Work required -
For the listing below, work out the number of lines that hold "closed" and return that number alone.

Data section -
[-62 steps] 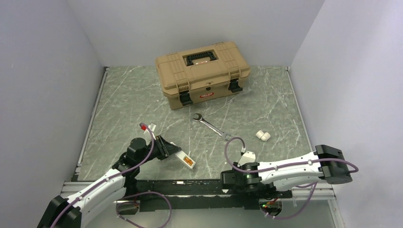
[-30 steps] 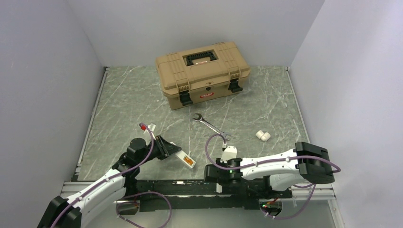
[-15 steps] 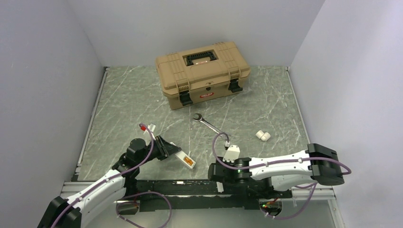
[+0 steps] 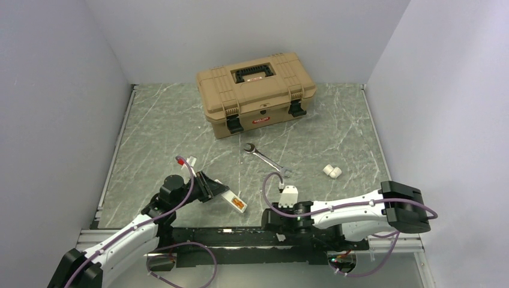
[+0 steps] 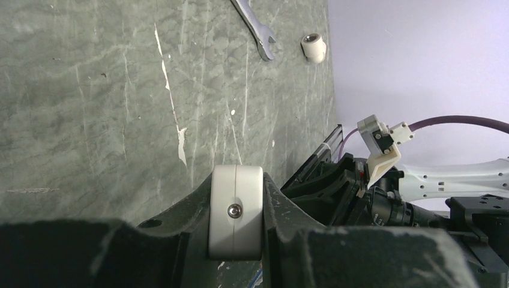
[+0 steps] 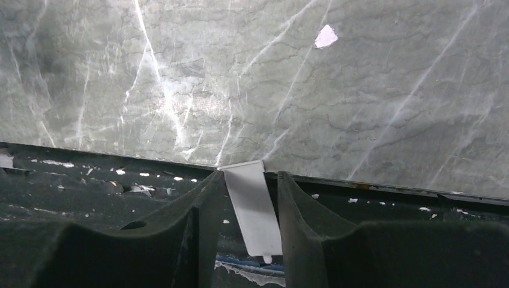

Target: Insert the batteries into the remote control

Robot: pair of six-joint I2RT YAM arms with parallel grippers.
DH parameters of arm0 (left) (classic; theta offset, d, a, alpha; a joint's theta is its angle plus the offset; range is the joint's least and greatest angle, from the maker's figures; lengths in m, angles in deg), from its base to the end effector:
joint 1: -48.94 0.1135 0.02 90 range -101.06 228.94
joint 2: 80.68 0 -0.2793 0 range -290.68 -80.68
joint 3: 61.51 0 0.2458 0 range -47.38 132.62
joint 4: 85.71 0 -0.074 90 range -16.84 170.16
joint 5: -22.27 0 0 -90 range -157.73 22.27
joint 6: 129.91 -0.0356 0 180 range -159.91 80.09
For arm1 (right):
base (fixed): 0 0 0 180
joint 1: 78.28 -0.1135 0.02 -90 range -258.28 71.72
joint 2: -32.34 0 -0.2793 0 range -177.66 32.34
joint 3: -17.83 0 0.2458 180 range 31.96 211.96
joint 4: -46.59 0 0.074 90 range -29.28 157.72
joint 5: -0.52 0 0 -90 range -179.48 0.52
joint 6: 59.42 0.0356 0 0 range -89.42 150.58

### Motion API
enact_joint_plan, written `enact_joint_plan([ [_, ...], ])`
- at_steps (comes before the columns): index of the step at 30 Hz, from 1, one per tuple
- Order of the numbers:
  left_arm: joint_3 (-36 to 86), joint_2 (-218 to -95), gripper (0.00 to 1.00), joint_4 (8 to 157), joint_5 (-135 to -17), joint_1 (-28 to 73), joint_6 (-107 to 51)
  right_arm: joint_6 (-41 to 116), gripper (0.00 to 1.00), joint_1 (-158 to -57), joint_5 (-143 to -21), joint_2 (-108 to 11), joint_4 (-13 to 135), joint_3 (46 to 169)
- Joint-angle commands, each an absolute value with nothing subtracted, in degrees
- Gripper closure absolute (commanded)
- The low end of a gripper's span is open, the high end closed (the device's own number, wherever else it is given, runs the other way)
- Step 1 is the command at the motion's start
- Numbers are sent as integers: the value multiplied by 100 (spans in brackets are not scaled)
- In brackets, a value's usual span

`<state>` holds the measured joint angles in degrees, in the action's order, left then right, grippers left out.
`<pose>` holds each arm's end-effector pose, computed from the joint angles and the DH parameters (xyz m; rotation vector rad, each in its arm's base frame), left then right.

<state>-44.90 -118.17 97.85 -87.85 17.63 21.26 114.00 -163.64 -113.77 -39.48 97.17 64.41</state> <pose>0.1052 -0.0783 0.1639 -0.2767 2.1030 -1.3756 0.0293 0.1795 0.1708 0.0264 2.6846 0.2757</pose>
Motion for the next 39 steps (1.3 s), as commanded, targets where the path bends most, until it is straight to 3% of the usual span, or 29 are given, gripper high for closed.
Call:
enact_joint_plan([
  [1, -4429, -11723, 99, 9974, -8883, 1783, 2168, 11191, 61, -16429, -11139, -4396, 9447, 6525],
  [8, -4465, -11699, 99, 9960, -8865, 1787, 2164, 11213, 72, -16519, -11193, -4751, 9751, 6793],
  [18, -4501, -11795, 99, 10109, -8892, 1782, 2196, 11181, 89, -16540, -11667, -4312, 10406, 7233],
  [28, -4529, -11488, 99, 9826, -8815, 1782, 2173, 10491, 93, -16542, -12220, -5042, 12021, 8623],
  [39, -4396, -10407, 99, 8261, -8369, 1817, 1977, 10506, 96, -16543, -12310, -7056, 13681, 9771],
])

Result -
2